Le mode opératoire est tel que les 20 heures de formations évaluées entre 50 et 100€ seront réparties à chaque Pôle d’emploi, Caisse d’allocations familiales, Assurance maladie et les Collectivités. Le budget alloué se trouve entre 75 et 100 millions d’euros. Cette pratique sera renforcée par la mise en œuvre des « hubs France connectés », par des lieux de médiation numérique. Pour ce faire la Banque des Territoires entre en jeu, pour un investissement de l’ordre de 5 millions d’Euros.

Ces initiatives publiques viennent renforcer les efforts des associations françaises et des mutuelles Santé conscientes de cette fracture numérique, et aussi ceux des géants du numérique engagés depuis des années, dans le but de former à l’usage des instruments numériques et soutenir les métiers qui utilisent les technologies numériques.

Tel qu’il est mentionné supra, ce sont surtout les séniors qui n’ont pas accès, volontaire ou non, à l’utilisation du numérique pour s’informer ou pour se former. Cependant, ils risquent de manquer les soins sanitaires adéquats car l’accessibilité en ligne pour chaque patient pour son dossier médical se généralise. D’autant plus que les professionnels de santé s’orientent globalement vers la dématérialisation de l’intégralité des prescriptions. Actuellement, au cas où un patient doit subir des traitements multiformes, la simplification du partage de l’information entre les professionnels de santé ne peut être que la télémédecine. C’est l’instrument indissociable au service de la prise en charge des patients.

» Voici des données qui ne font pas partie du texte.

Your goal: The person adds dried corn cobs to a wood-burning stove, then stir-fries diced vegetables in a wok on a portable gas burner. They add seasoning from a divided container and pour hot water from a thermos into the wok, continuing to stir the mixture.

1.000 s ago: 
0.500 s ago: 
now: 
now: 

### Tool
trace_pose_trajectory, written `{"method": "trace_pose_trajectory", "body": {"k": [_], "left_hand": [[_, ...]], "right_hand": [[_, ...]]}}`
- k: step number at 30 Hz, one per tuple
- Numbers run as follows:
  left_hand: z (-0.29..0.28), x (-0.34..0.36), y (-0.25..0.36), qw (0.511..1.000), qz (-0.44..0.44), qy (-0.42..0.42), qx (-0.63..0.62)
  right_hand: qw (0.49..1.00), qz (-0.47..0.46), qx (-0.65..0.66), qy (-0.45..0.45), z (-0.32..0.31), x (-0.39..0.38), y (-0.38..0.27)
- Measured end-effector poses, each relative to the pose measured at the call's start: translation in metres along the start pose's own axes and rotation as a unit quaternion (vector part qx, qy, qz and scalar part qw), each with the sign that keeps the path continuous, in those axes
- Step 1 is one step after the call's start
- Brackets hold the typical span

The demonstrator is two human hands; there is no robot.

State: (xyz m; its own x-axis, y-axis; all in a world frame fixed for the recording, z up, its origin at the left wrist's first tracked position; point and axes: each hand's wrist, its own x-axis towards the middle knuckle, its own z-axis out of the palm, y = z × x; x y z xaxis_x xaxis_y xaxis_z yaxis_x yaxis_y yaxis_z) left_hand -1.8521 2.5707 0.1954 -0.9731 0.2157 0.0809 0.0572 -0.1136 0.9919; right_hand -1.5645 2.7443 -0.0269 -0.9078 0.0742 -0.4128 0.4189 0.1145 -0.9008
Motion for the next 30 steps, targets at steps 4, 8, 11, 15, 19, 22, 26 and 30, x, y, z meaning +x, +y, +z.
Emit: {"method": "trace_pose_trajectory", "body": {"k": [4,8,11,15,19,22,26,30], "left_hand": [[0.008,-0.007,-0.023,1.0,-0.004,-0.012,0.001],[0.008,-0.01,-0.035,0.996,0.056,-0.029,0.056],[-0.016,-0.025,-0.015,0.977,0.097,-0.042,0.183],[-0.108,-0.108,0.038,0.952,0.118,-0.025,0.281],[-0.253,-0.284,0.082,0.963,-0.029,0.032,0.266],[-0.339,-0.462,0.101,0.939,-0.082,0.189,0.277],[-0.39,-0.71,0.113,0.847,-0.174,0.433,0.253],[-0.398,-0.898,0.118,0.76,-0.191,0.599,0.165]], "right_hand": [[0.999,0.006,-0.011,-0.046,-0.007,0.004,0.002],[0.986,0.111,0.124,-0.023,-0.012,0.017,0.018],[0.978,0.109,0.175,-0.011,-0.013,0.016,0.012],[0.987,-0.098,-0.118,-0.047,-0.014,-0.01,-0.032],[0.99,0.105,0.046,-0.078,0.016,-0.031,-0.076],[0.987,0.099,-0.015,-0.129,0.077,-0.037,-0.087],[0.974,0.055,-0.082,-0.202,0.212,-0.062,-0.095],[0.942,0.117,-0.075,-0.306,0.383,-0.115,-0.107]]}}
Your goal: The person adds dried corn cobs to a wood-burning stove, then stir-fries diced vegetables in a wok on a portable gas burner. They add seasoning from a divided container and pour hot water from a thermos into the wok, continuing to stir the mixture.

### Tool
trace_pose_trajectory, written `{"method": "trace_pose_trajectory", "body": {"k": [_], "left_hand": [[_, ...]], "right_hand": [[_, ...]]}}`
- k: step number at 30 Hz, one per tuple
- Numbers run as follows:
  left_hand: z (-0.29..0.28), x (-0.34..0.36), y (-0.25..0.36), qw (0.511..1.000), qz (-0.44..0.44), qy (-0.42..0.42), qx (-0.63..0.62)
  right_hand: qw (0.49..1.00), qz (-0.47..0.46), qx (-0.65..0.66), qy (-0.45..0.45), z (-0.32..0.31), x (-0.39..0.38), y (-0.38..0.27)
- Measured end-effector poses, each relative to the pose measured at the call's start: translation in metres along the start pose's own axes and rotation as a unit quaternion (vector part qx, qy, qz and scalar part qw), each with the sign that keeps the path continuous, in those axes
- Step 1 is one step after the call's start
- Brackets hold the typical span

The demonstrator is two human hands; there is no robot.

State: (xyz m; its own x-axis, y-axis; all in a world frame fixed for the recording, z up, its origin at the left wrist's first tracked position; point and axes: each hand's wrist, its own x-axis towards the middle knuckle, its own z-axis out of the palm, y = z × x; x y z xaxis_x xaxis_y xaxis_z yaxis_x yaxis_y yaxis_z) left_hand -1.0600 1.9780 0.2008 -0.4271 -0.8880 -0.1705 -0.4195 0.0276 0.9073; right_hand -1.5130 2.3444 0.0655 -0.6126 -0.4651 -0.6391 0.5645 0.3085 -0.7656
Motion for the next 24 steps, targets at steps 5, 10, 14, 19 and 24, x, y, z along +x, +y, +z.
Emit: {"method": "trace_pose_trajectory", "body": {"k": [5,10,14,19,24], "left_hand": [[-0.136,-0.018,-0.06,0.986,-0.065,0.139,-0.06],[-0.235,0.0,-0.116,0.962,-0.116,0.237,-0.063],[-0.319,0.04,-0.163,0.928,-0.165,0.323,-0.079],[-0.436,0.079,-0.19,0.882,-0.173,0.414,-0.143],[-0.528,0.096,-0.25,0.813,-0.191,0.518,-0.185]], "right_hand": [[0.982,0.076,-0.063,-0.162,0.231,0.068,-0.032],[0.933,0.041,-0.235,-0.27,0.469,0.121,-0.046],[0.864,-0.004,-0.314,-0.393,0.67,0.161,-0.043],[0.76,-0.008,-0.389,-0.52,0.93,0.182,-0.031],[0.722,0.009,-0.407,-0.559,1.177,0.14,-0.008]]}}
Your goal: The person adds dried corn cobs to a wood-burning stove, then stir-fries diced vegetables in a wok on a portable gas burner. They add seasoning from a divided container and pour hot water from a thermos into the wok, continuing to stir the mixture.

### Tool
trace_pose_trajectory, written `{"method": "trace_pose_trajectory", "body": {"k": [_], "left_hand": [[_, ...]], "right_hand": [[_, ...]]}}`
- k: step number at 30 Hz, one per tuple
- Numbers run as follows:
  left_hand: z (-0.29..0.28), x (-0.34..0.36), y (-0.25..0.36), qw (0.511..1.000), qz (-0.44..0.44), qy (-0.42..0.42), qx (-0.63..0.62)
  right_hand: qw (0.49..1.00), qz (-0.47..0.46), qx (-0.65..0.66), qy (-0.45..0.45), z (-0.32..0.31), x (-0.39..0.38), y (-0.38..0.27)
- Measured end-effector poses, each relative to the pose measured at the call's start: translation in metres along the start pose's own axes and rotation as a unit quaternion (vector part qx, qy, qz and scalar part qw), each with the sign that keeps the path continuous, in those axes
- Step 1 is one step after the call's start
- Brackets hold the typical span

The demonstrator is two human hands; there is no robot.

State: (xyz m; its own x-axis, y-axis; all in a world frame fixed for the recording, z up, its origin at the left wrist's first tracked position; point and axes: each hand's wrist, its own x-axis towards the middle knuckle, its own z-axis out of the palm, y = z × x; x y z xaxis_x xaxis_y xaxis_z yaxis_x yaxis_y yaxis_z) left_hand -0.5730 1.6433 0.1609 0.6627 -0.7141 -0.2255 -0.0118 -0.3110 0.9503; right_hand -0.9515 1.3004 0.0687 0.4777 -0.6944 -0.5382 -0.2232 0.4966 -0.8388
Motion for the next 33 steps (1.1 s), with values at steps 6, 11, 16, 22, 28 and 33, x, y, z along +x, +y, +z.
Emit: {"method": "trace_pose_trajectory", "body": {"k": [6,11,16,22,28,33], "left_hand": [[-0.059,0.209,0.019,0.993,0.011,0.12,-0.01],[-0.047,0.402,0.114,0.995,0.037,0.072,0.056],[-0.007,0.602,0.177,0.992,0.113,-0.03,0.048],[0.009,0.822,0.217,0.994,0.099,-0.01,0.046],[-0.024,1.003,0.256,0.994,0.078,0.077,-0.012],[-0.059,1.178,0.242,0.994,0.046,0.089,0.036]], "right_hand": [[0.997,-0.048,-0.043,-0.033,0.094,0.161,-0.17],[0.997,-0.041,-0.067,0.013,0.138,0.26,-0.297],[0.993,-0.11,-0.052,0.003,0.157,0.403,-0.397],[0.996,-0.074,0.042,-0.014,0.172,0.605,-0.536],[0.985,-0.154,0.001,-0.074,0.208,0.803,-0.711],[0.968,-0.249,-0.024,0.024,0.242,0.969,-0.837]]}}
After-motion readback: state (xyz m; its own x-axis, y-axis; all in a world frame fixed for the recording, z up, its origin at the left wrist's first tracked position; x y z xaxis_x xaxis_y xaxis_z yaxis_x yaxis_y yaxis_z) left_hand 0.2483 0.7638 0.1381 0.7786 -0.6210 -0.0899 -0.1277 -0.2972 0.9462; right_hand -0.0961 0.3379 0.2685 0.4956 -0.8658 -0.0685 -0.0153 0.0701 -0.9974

En outre, Les mutuelles Santé sont joignables dans la plupart des cas par internet, ne serait-ce que pour comparer les contrats mutuelle , le choix de meilleure mutuelle, le suivi des remboursements. Le numérique est important pour le choix des professionnels de santé par rapport aux maladies, la réception des résultats d’analyse médicale, etc. Si le sujet ne peut accéder au numérique, il risque de manquer les meilleurs soins de santé, sinon la prise en charge est ajourné mal gré bon gré.